Records excerpted from a collection
▼
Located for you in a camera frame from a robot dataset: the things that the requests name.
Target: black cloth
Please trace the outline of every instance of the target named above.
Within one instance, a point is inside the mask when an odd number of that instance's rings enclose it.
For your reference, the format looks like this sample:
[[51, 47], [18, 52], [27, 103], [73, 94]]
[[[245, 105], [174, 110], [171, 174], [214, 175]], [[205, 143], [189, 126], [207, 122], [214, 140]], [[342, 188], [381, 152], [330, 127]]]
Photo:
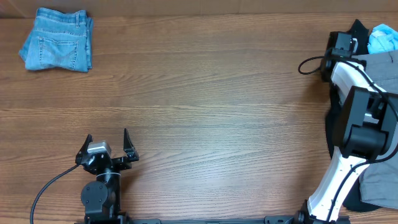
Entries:
[[[331, 140], [333, 127], [341, 113], [341, 106], [339, 104], [339, 101], [340, 98], [338, 96], [337, 89], [331, 86], [330, 110], [325, 117], [326, 141], [328, 143], [330, 158], [333, 156], [333, 151], [335, 150], [335, 146], [333, 145]], [[361, 192], [359, 191], [359, 185], [359, 179], [357, 179], [343, 202], [344, 207], [353, 212], [370, 212], [380, 208], [380, 206], [372, 205], [370, 203], [361, 201]]]
[[351, 34], [353, 38], [358, 40], [358, 48], [354, 55], [369, 54], [369, 29], [363, 26], [361, 21], [356, 19], [354, 24], [351, 26], [351, 29], [347, 31], [347, 33]]

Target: wood grain
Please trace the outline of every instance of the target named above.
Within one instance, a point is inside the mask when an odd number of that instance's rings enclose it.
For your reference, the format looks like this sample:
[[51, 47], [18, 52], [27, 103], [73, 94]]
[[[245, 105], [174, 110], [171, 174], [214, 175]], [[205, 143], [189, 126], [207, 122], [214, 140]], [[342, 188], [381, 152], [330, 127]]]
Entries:
[[[88, 133], [121, 155], [123, 128], [141, 156], [122, 179], [134, 218], [293, 214], [330, 161], [328, 85], [297, 65], [356, 18], [398, 27], [395, 13], [95, 18], [89, 73], [26, 71], [17, 52], [32, 20], [1, 19], [0, 223], [28, 222], [36, 193], [73, 165]], [[81, 221], [81, 188], [94, 179], [79, 168], [54, 183], [36, 223]]]

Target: folded jeans
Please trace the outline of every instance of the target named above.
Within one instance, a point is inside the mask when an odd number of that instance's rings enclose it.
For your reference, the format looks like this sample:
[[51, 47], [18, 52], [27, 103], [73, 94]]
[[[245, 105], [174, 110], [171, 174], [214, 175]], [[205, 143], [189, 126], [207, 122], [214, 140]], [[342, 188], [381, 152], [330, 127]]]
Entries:
[[28, 70], [61, 67], [88, 72], [92, 68], [94, 22], [81, 10], [64, 14], [38, 8], [34, 27], [19, 55]]

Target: black cable
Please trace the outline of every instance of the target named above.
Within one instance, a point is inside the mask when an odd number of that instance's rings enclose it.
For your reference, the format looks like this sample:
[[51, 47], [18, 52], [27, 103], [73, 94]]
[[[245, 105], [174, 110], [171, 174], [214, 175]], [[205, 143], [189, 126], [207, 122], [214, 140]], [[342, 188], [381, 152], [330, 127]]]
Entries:
[[[315, 70], [312, 71], [312, 72], [301, 72], [300, 68], [301, 68], [301, 66], [302, 66], [303, 64], [305, 64], [305, 63], [307, 63], [307, 62], [309, 62], [309, 61], [311, 61], [311, 60], [320, 59], [320, 58], [325, 59], [325, 60], [327, 60], [327, 59], [333, 59], [333, 60], [336, 60], [337, 62], [345, 63], [345, 64], [349, 65], [350, 67], [353, 67], [355, 70], [357, 70], [357, 71], [364, 77], [364, 79], [365, 79], [366, 82], [369, 84], [369, 86], [372, 87], [373, 89], [375, 89], [375, 90], [381, 95], [382, 99], [383, 99], [384, 101], [386, 101], [387, 104], [391, 107], [391, 109], [392, 109], [392, 111], [394, 112], [394, 115], [395, 115], [395, 117], [396, 117], [396, 120], [397, 120], [397, 122], [398, 122], [398, 111], [397, 111], [396, 107], [394, 106], [394, 104], [391, 103], [391, 100], [386, 96], [386, 94], [385, 94], [383, 91], [381, 91], [381, 89], [380, 89], [378, 86], [375, 86], [375, 85], [374, 85], [374, 82], [372, 82], [372, 80], [371, 80], [371, 79], [370, 79], [358, 66], [355, 66], [355, 65], [353, 65], [352, 63], [350, 63], [350, 62], [355, 62], [355, 63], [359, 63], [359, 64], [360, 64], [361, 62], [360, 62], [358, 59], [353, 59], [353, 58], [351, 58], [351, 59], [345, 59], [345, 58], [341, 58], [341, 57], [327, 57], [327, 56], [312, 57], [312, 58], [308, 58], [308, 59], [304, 60], [304, 61], [298, 66], [298, 72], [299, 72], [300, 74], [303, 74], [303, 75], [308, 75], [308, 74], [311, 74], [311, 73], [315, 73], [316, 71], [318, 71], [318, 70], [320, 69], [320, 67], [317, 68], [317, 69], [315, 69]], [[362, 163], [360, 163], [360, 164], [357, 164], [357, 165], [353, 166], [353, 167], [349, 170], [349, 172], [347, 173], [347, 175], [344, 177], [343, 181], [341, 182], [340, 186], [338, 187], [338, 189], [337, 189], [337, 191], [336, 191], [336, 194], [335, 194], [333, 200], [331, 201], [331, 206], [330, 206], [329, 213], [328, 213], [328, 218], [326, 219], [326, 221], [329, 222], [329, 219], [330, 219], [330, 217], [331, 217], [331, 214], [333, 213], [333, 209], [334, 209], [334, 207], [335, 207], [335, 205], [336, 205], [336, 201], [337, 201], [338, 195], [339, 195], [340, 191], [342, 190], [342, 188], [343, 188], [345, 182], [348, 180], [348, 178], [350, 177], [350, 175], [351, 175], [357, 168], [359, 168], [359, 167], [361, 167], [361, 166], [363, 166], [363, 165], [367, 165], [367, 164], [375, 164], [375, 163], [379, 163], [379, 162], [385, 162], [385, 161], [391, 159], [392, 157], [394, 157], [394, 156], [397, 154], [397, 152], [398, 152], [398, 144], [397, 144], [396, 148], [393, 150], [393, 152], [392, 152], [391, 154], [389, 154], [387, 157], [383, 158], [383, 159], [376, 159], [376, 160], [374, 160], [374, 161], [366, 161], [366, 162], [362, 162]]]
[[35, 207], [36, 207], [37, 201], [39, 200], [40, 196], [41, 196], [42, 193], [45, 191], [45, 189], [47, 189], [47, 187], [49, 187], [52, 183], [54, 183], [56, 180], [58, 180], [58, 179], [59, 179], [60, 177], [62, 177], [63, 175], [65, 175], [65, 174], [69, 173], [70, 171], [76, 169], [78, 166], [80, 166], [80, 164], [74, 165], [73, 167], [71, 167], [71, 168], [68, 169], [67, 171], [63, 172], [62, 174], [60, 174], [60, 175], [54, 177], [54, 178], [53, 178], [52, 180], [50, 180], [46, 185], [44, 185], [44, 187], [42, 188], [42, 190], [40, 190], [40, 192], [37, 194], [35, 200], [33, 201], [32, 208], [31, 208], [31, 210], [30, 210], [30, 218], [29, 218], [30, 224], [33, 224], [33, 214], [34, 214], [34, 212], [35, 212]]
▲
Brief: Please return the records as they stand, word for word, with no pictures.

Output of the task:
Located for you in a camera frame from a robot dataset: the things that the requests name.
Target: black cloth
Please trace the outline of every instance of the target named above.
Within one instance, a point is inside the mask when an odd number of that instance's rings enclose it.
For your reference, the format looks like this sample:
[[51, 47], [18, 52], [27, 103], [73, 94]]
[[[245, 105], [174, 110], [171, 174], [214, 175]], [[205, 143], [189, 126], [207, 122], [214, 140]], [[342, 188], [381, 152], [330, 127]]]
Photo:
Entries:
[[[331, 140], [333, 127], [341, 113], [341, 106], [339, 104], [339, 101], [340, 98], [338, 96], [337, 89], [331, 86], [330, 110], [325, 117], [326, 141], [328, 143], [330, 158], [333, 156], [333, 151], [335, 150], [335, 146], [333, 145]], [[361, 192], [359, 191], [359, 185], [359, 179], [357, 179], [343, 202], [344, 207], [353, 212], [370, 212], [380, 208], [380, 206], [372, 205], [370, 203], [361, 201]]]
[[351, 34], [353, 38], [358, 40], [358, 48], [354, 55], [369, 54], [369, 29], [363, 26], [361, 21], [356, 19], [354, 24], [351, 26], [351, 29], [347, 31], [347, 33]]

Target: wood grain
Please trace the outline of every instance of the target named above.
Within one instance, a point is inside the mask when an odd number of that instance's rings enclose it.
For your reference, the format looks like this sample:
[[51, 47], [18, 52], [27, 103], [73, 94]]
[[[245, 105], [174, 110], [171, 174], [214, 175]], [[205, 143], [189, 126], [207, 122], [214, 140]], [[342, 188], [381, 152], [330, 127]]]
Entries:
[[[88, 133], [121, 155], [123, 128], [141, 156], [122, 179], [134, 218], [293, 214], [330, 161], [328, 85], [297, 65], [356, 18], [398, 27], [395, 13], [95, 18], [89, 73], [26, 71], [17, 52], [32, 20], [1, 19], [0, 223], [28, 222], [36, 193], [73, 165]], [[81, 221], [81, 188], [94, 179], [79, 168], [54, 183], [36, 223]]]

Target: folded jeans
Please trace the outline of every instance of the target named above.
Within one instance, a point is inside the mask when an odd number of that instance's rings enclose it.
For your reference, the format looks like this sample:
[[51, 47], [18, 52], [27, 103], [73, 94]]
[[[245, 105], [174, 110], [171, 174], [214, 175]], [[205, 143], [189, 126], [207, 122], [214, 140]], [[342, 188], [381, 152], [330, 127]]]
Entries:
[[28, 70], [61, 67], [88, 72], [92, 68], [94, 22], [81, 10], [64, 14], [38, 8], [34, 27], [19, 55]]

Target: black cable
Please trace the outline of every instance of the target named above.
Within one instance, a point is inside the mask when an odd number of that instance's rings enclose it.
For your reference, the format looks like this sample:
[[51, 47], [18, 52], [27, 103], [73, 94]]
[[[245, 105], [174, 110], [171, 174], [214, 175]], [[205, 143], [189, 126], [207, 122], [214, 140]], [[342, 188], [381, 152], [330, 127]]]
Entries:
[[[315, 70], [312, 71], [312, 72], [301, 72], [300, 68], [301, 68], [301, 66], [302, 66], [303, 64], [305, 64], [305, 63], [307, 63], [307, 62], [309, 62], [309, 61], [311, 61], [311, 60], [320, 59], [320, 58], [325, 59], [325, 60], [327, 60], [327, 59], [333, 59], [333, 60], [336, 60], [337, 62], [345, 63], [345, 64], [349, 65], [350, 67], [353, 67], [355, 70], [357, 70], [357, 71], [364, 77], [364, 79], [365, 79], [366, 82], [369, 84], [369, 86], [372, 87], [373, 89], [375, 89], [375, 90], [381, 95], [382, 99], [383, 99], [384, 101], [386, 101], [387, 104], [391, 107], [391, 109], [392, 109], [392, 111], [394, 112], [394, 115], [395, 115], [395, 117], [396, 117], [396, 120], [397, 120], [397, 122], [398, 122], [398, 111], [397, 111], [396, 107], [394, 106], [394, 104], [391, 103], [391, 100], [386, 96], [386, 94], [385, 94], [383, 91], [381, 91], [381, 89], [380, 89], [378, 86], [375, 86], [375, 85], [374, 85], [374, 82], [372, 82], [372, 80], [371, 80], [371, 79], [370, 79], [358, 66], [355, 66], [355, 65], [353, 65], [352, 63], [350, 63], [350, 62], [355, 62], [355, 63], [359, 63], [359, 64], [360, 64], [361, 62], [360, 62], [358, 59], [353, 59], [353, 58], [351, 58], [351, 59], [345, 59], [345, 58], [341, 58], [341, 57], [327, 57], [327, 56], [312, 57], [312, 58], [308, 58], [308, 59], [304, 60], [304, 61], [298, 66], [298, 72], [299, 72], [300, 74], [303, 74], [303, 75], [308, 75], [308, 74], [311, 74], [311, 73], [315, 73], [316, 71], [318, 71], [318, 70], [320, 69], [320, 67], [317, 68], [317, 69], [315, 69]], [[362, 163], [360, 163], [360, 164], [357, 164], [357, 165], [353, 166], [353, 167], [349, 170], [349, 172], [347, 173], [347, 175], [344, 177], [343, 181], [341, 182], [340, 186], [338, 187], [338, 189], [337, 189], [337, 191], [336, 191], [336, 194], [335, 194], [333, 200], [331, 201], [331, 206], [330, 206], [329, 213], [328, 213], [328, 218], [326, 219], [326, 221], [329, 222], [329, 219], [330, 219], [330, 217], [331, 217], [331, 214], [333, 213], [333, 209], [334, 209], [334, 207], [335, 207], [335, 205], [336, 205], [336, 201], [337, 201], [338, 195], [339, 195], [340, 191], [342, 190], [342, 188], [343, 188], [345, 182], [348, 180], [348, 178], [350, 177], [350, 175], [351, 175], [357, 168], [359, 168], [359, 167], [361, 167], [361, 166], [363, 166], [363, 165], [367, 165], [367, 164], [375, 164], [375, 163], [379, 163], [379, 162], [385, 162], [385, 161], [391, 159], [392, 157], [394, 157], [394, 156], [397, 154], [397, 152], [398, 152], [398, 144], [397, 144], [396, 148], [393, 150], [393, 152], [392, 152], [391, 154], [389, 154], [387, 157], [383, 158], [383, 159], [376, 159], [376, 160], [374, 160], [374, 161], [366, 161], [366, 162], [362, 162]]]
[[35, 207], [36, 207], [37, 201], [39, 200], [40, 196], [41, 196], [42, 193], [45, 191], [45, 189], [47, 189], [47, 187], [49, 187], [52, 183], [54, 183], [56, 180], [58, 180], [58, 179], [59, 179], [60, 177], [62, 177], [63, 175], [65, 175], [65, 174], [69, 173], [70, 171], [76, 169], [78, 166], [80, 166], [80, 164], [74, 165], [73, 167], [71, 167], [71, 168], [68, 169], [67, 171], [63, 172], [62, 174], [60, 174], [60, 175], [54, 177], [54, 178], [53, 178], [52, 180], [50, 180], [46, 185], [44, 185], [44, 187], [42, 188], [42, 190], [40, 190], [40, 192], [37, 194], [35, 200], [33, 201], [32, 208], [31, 208], [31, 210], [30, 210], [30, 218], [29, 218], [30, 224], [33, 224], [33, 214], [34, 214], [34, 212], [35, 212]]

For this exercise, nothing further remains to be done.